Items listed in a dataset
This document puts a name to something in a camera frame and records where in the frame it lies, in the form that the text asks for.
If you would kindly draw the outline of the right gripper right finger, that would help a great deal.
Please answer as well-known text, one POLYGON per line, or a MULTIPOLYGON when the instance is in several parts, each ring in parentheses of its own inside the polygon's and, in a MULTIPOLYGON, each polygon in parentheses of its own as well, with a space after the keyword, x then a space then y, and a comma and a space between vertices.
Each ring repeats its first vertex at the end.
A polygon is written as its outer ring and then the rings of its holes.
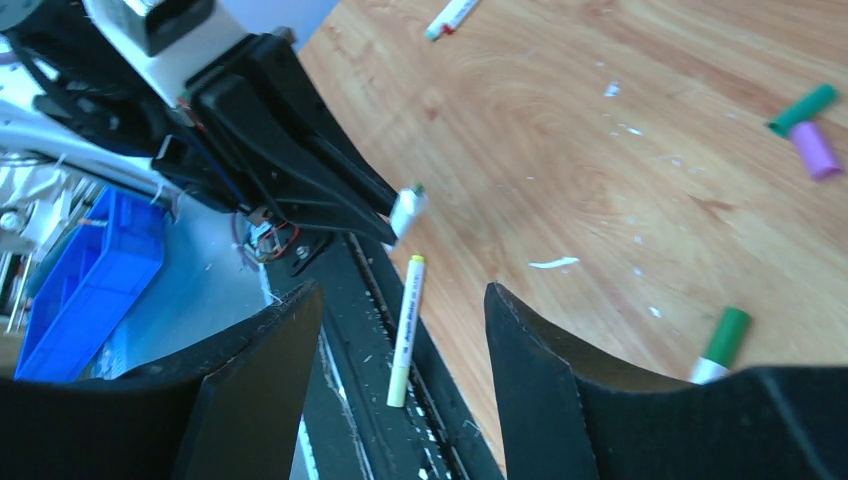
POLYGON ((511 479, 847 475, 843 367, 753 367, 696 385, 591 345, 501 284, 484 311, 511 479))

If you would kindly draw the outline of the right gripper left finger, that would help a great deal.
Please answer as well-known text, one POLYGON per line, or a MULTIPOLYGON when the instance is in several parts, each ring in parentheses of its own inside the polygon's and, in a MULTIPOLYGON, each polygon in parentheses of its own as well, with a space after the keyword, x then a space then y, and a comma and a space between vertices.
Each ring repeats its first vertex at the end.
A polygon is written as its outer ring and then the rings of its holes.
POLYGON ((324 315, 307 281, 114 380, 1 382, 5 479, 286 479, 324 315))

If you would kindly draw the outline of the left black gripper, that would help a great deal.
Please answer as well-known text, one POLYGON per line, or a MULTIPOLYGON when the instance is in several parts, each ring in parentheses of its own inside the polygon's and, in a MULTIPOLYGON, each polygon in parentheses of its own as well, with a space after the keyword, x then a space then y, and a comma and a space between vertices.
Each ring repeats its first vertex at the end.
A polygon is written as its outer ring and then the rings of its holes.
POLYGON ((191 77, 156 171, 222 212, 392 244, 396 191, 367 163, 280 36, 249 34, 191 77))

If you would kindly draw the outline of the white pen yellow cap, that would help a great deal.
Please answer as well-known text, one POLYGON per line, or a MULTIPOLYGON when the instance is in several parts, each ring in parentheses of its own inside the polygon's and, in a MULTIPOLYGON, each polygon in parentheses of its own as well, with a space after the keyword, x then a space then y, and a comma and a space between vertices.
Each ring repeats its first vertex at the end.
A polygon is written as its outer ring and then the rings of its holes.
POLYGON ((386 398, 386 405, 393 408, 405 404, 426 266, 426 259, 421 255, 413 255, 407 266, 386 398))

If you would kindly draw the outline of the white pen green cap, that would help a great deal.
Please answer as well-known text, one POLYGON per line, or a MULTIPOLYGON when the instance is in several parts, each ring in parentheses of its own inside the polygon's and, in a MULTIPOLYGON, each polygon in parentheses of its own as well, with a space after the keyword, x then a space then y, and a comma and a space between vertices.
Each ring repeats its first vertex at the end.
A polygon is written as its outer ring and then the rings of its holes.
POLYGON ((751 320, 751 315, 741 309, 724 309, 710 341, 694 364, 689 376, 691 383, 710 383, 729 373, 751 320))

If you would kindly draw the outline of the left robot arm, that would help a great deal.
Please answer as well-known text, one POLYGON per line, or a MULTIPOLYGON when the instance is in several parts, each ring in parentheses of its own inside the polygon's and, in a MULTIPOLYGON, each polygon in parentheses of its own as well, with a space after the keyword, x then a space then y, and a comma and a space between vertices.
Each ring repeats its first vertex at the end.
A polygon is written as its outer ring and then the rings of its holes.
POLYGON ((146 156, 204 205, 385 244, 395 190, 301 65, 290 29, 253 33, 221 1, 5 1, 1 33, 38 112, 146 156))

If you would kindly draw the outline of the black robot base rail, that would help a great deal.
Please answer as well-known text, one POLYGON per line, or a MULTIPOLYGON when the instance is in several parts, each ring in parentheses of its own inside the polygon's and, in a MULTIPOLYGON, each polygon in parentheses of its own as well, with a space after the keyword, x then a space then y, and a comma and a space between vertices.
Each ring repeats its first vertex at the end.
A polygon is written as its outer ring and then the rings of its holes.
POLYGON ((386 403, 403 282, 381 245, 285 227, 264 267, 275 296, 305 280, 324 317, 298 431, 310 479, 498 479, 501 470, 427 330, 405 405, 386 403))

§ **TASK PROMPT**:
Copy word for word each line of the data above, from the first through the one containing "left finger, that would help a great deal.", and include no pictures.

§ **TASK SOLUTION**:
This document puts a name to something in a camera frame and records where in the frame it lies, in the form that the text asks for.
If you would kindly draw the outline of the right gripper right finger, that would help a great deal.
Please answer as well-known text, one POLYGON per line, or a MULTIPOLYGON when the instance is in several parts, each ring in parentheses of its own inside the polygon's and, in a MULTIPOLYGON, each polygon in parentheses of its own as well, with a space after the keyword, x then a space then y, and a comma and a space between vertices.
Each ring repeats its first vertex at the end.
A polygon is written as its outer ring and then the rings of its holes.
POLYGON ((511 479, 847 475, 843 367, 753 367, 696 385, 591 345, 501 284, 484 311, 511 479))

If you would kindly draw the outline of the right gripper left finger, that would help a great deal.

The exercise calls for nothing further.